En mi soledad nocturna de consuelo acariciado, en mi cuerpo
reticente al placer, me empujo fuera de este desvelado aburrimiento, fuera de
la frenética sucesión de sístole y diástole.
Fuera, en la punta de mis pechos, todo sigue redondeado. Mis
pliegues permanecen mudos. Es mi mente la única que ha hablado.
“Cualquier tontería puede desembocar en orgasmo”.
“Por favor, más no” dice una voz escondida, que pide perdón
y recuerda el dolor de... Otro.
Pero tras unos monótonos minutos automáticos de lugares
conocidos, gime y se diseca como una guarra con la boca torcida, que espasmo
tras espasmo vuelve los ojos perdiendo el control hasta dibujar una mueca
espantosa. “Oh dios mío... cuánto necesitaba... este desahogo...” se la escucha en un
hilo de voz mientras deshace el siniestro puzle de su rostro, como si poco a
poco su espíritu volviera a ella y el demonio ya se fuera. Entonces lo piensa, reboza sus sesos en
la fealdad del momento anterior. Entorna los ojos enfocando al más allá, traga saliva y al final se consuela: podría haber sido mucho peor de haberlo compartido con
otro.
Ya no quiere compartir nada con nadie, se siente fea por dentro, un monstruo incapaz de amar; de amarse a sí misma, sólo se folla.

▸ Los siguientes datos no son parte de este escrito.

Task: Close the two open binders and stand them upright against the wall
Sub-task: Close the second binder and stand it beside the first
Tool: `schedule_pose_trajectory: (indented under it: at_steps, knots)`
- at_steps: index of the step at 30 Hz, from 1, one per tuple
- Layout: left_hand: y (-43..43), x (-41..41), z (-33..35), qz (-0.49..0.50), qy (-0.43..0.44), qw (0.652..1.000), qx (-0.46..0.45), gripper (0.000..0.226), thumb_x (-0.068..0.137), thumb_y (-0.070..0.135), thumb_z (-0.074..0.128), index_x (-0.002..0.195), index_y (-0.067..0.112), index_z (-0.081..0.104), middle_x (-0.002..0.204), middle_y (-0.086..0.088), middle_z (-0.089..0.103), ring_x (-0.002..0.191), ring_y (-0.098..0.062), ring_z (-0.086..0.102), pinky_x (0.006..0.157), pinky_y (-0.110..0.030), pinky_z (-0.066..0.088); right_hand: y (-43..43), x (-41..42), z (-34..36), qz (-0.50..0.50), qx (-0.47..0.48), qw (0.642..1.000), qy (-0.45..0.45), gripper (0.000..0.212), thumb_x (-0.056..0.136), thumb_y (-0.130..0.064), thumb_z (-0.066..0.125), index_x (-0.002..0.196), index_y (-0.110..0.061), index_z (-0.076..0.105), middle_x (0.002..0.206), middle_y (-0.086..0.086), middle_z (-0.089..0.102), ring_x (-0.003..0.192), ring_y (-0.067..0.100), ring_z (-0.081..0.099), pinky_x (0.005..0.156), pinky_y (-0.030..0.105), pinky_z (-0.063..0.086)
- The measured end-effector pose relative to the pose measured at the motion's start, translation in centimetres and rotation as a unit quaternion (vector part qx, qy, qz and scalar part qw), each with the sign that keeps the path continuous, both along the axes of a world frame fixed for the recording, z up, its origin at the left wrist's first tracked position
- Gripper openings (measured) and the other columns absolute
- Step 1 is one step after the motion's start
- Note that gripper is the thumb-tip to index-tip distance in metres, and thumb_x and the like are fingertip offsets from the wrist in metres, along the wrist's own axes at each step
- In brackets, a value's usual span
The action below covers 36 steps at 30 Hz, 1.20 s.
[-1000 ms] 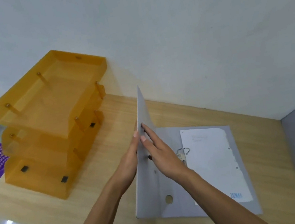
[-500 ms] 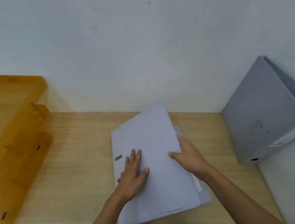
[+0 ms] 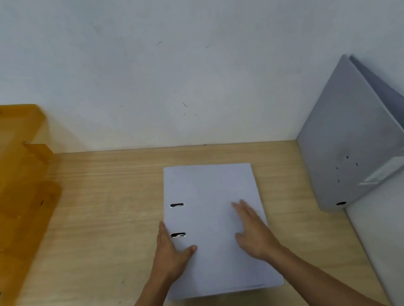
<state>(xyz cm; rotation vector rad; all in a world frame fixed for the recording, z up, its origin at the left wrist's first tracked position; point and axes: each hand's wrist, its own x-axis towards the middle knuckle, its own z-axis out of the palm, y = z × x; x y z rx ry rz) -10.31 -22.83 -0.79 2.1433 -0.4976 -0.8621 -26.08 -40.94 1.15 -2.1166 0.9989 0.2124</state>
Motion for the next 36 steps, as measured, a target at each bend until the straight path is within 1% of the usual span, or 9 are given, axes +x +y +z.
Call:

Según emergen estas revelaciones en su pensamiento, una
pequeñísima luz se enciende, digamos en su corazón, por localizarla en un lugar
que todos conozcamos. Enciende una sonrisa que moja sus labios y de pronto
comprende algo: se da lástima.
Por eso deja caer la mano suavemente sobre su clítoris; por eso se acaricia haciendo círculos, pequeños y grandes que van envolviendo su cuerpo progresivamente
en agradables descargas de placer –escalofríos cálidos que comienzan en
una parte del cuerpo y recorren caminos invisibles hasta el hipotálamo, donde
entregan el mensaje de “ahhh...estoy agustísimo... oh... ohhh” al comandante en funciones Cerebelo Cerebrulus-.
“Esto es lo que me merezco” piensa al recibir plenamente el envío, y al instante se lleva la
mano a la boca, la humedece con abundante saliva que reparte con lentas
caricias sobre la suave piel de sus, ahora sí, erectos pezones. Con el resto
del jugo arropa ese tesoro, que cual perla de una ostra, se esconde entre sus
labios rosados y carnosos.
Y goza.
Sin pensar en nadie.
Sólo siente que se va de viaje. Se le antoja un trip
psicodélico.
Se mueve… su mano derecha vibra, queriendo alcanzar todas y
cada una de las terminaciones nerviosas que se extienden alrededor de la
membrana nacarada. Se extienden como si no tuvieran fin. Su otra mano, dedito a
dedito, se desliza de la boca a los pechos presionándolos con un gusto infantil
por lo mullido, por lo suave, por lo blando y firme.
Ambas extremidades
trabajan juntas en busca de colorines que exploten en la mente devolviéndola al pacífico
kaos del universo.
¡Oh bendita perla mía! Doy gracias a tus múltiples
terminaciones nerviosas. Te amo, sí, creo que te amo, más que a ningún hombre
que jamás te haya tocado, creo que te amo a ti.